What the task requires
Leaving the pictures aside, repeat every line below exactly.

Collected material
*** Begin section ***
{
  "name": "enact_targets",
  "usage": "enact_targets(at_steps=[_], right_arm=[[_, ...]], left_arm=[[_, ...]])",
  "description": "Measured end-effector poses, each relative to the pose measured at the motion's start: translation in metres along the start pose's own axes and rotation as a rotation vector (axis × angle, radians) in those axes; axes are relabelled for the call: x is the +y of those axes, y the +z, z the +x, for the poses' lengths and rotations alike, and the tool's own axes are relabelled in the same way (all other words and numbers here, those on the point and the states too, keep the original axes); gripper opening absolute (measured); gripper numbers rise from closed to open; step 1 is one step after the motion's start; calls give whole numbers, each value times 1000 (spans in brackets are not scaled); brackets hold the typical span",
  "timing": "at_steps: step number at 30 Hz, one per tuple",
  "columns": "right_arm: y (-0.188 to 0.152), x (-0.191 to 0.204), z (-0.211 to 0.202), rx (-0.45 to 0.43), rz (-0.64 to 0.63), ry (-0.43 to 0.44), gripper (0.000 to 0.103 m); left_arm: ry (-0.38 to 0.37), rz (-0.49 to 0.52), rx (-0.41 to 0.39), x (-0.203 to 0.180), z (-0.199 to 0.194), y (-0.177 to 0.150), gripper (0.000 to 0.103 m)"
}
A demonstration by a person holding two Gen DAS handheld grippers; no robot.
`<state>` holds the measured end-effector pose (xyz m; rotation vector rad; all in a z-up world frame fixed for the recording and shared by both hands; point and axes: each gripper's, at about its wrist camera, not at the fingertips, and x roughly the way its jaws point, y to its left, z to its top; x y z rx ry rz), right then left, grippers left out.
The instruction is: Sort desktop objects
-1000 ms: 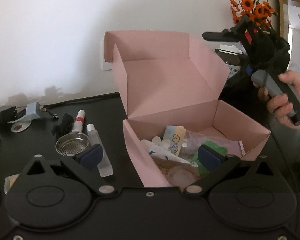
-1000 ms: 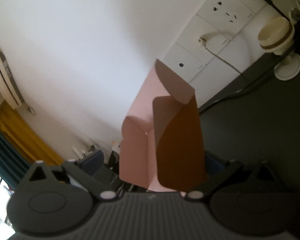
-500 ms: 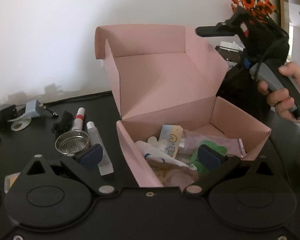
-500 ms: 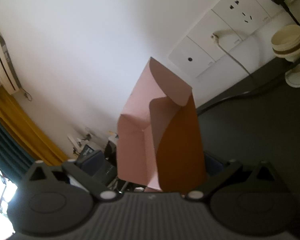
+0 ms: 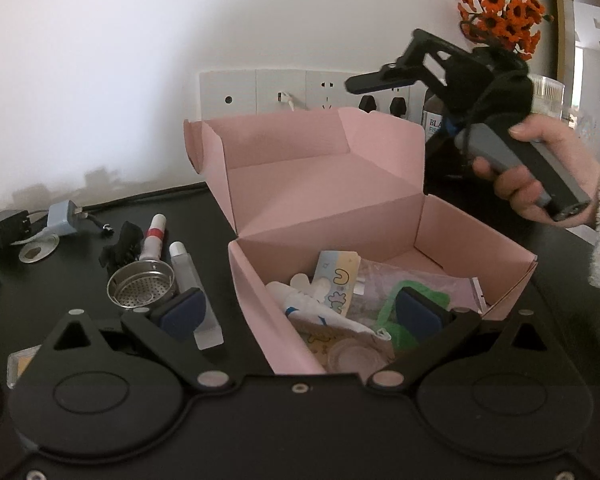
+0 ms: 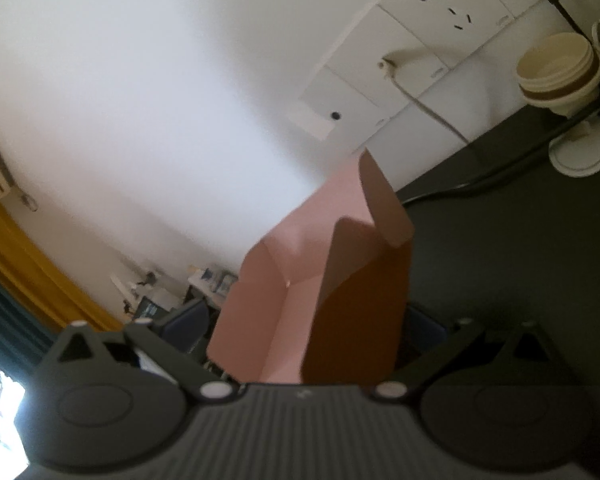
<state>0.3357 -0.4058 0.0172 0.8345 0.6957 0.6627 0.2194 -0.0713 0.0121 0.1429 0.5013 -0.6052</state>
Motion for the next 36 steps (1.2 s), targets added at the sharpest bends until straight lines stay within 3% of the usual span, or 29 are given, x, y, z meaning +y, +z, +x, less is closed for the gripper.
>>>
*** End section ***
Output for this task
{
  "name": "enact_targets",
  "usage": "enact_targets(at_steps=[_], right_arm=[[_, ...]], left_arm=[[_, ...]])",
  "description": "Measured end-effector poses, each relative to the pose measured at the motion's start: translation in metres along the start pose's own axes and rotation as a rotation vector (axis × angle, radians) in those axes; axes are relabelled for the call: x is the +y of those axes, y the +z, z the +x, for the poses' lengths and rotations alike, and the tool's own axes are relabelled in the same way (all other words and numbers here, those on the point and the states too, keep the original axes); gripper opening absolute (measured); gripper numbers rise from closed to open; step 1 is one step after the motion's start; calls give whole numbers, each value times 1000 (spans in brackets are not scaled); brackets hold the typical span",
  "timing": "at_steps: step number at 30 Hz, one per tuple",
  "columns": "right_arm: y (-0.188 to 0.152), x (-0.191 to 0.204), z (-0.211 to 0.202), rx (-0.45 to 0.43), rz (-0.64 to 0.63), ry (-0.43 to 0.44), gripper (0.000 to 0.103 m); left_arm: ry (-0.38 to 0.37), rz (-0.49 to 0.52), rx (-0.41 to 0.39), x (-0.203 to 0.180), z (-0.199 to 0.194), y (-0.177 to 0.150), gripper (0.000 to 0.103 m)"
}
A demonstration by a person holding two Gen DAS handheld grippers; no robot.
`<state>` holds the measured end-effector pose (xyz m; rotation vector rad; all in a z-up world frame fixed for the recording and shared by both hands; point and axes: each gripper's, at about its wrist camera, not at the fingertips, and x roughly the way its jaws point, y to its left, z to its top; x y z rx ry rz), right then left, grippers left out.
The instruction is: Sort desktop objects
-1000 ms: 
-1000 ms: 
-500 ms: 
-500 ms: 
+0 ms: 
+0 ms: 
<state>0.3357 -0.4058 0.0172 0.8345 0.6957 0.6627 0.2194 -0.0713 0.0121 0.1429 0.5013 -0.6052</state>
Motion for the next 36 steps (1.2 s), targets added at the sharpest bends until straight lines stay within 3% of the usual span, or 29 are given, x, y, z meaning +y, +z, +x, less is closed for the gripper.
>>>

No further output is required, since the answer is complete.